#### REQUIRED WORK:
Would you copy the line that includes "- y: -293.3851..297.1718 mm" and every line that follows it, down to the last line of the listing below, exactly as they stand?

(PROVIDED MATERIAL Opens)

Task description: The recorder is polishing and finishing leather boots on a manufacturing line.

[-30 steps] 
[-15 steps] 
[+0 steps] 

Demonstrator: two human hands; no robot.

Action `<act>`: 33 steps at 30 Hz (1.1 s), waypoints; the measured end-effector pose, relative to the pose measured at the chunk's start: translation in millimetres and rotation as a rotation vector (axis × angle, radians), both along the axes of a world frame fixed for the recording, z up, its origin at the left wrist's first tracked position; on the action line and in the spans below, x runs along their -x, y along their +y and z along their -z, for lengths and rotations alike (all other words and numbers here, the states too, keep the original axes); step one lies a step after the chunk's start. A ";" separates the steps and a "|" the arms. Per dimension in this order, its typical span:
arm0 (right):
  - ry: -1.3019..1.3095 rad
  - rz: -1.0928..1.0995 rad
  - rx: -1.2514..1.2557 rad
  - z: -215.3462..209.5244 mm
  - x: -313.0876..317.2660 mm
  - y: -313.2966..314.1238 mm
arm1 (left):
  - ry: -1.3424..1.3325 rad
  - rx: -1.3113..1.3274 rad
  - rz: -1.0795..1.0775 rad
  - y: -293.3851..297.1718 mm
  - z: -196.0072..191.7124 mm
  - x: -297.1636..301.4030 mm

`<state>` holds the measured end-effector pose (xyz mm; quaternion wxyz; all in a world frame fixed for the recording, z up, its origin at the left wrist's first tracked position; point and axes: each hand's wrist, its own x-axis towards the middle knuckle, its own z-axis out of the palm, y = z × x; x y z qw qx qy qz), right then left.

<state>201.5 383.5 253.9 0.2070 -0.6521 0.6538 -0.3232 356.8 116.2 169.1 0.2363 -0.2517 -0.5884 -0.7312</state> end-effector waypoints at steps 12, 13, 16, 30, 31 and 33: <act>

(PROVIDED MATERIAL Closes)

#### TASK OUTPUT:
  - y: -293.3851..297.1718 mm
  - z: -196.0072..191.7124 mm
  - x: -297.1636..301.4030 mm

`<state>` holds the measured end-effector pose (xyz mm; quaternion wxyz; all in a world frame fixed for the recording, z up, its origin at the left wrist's first tracked position; point and axes: each hand's wrist, its own x-axis towards the middle knuckle, its own z-axis out of the palm, y = z × x; x y z qw qx qy qz), right then left.

<state>201.5 383.5 253.9 0.2070 -0.6521 0.6538 -0.3232 356.8 116.2 169.1 0.2363 -0.2517 -0.5884 -0.7312</state> end-effector waypoints at steps 12, 13, 16, 30, 31 and 33: <act>

That concludes the answer to this exercise.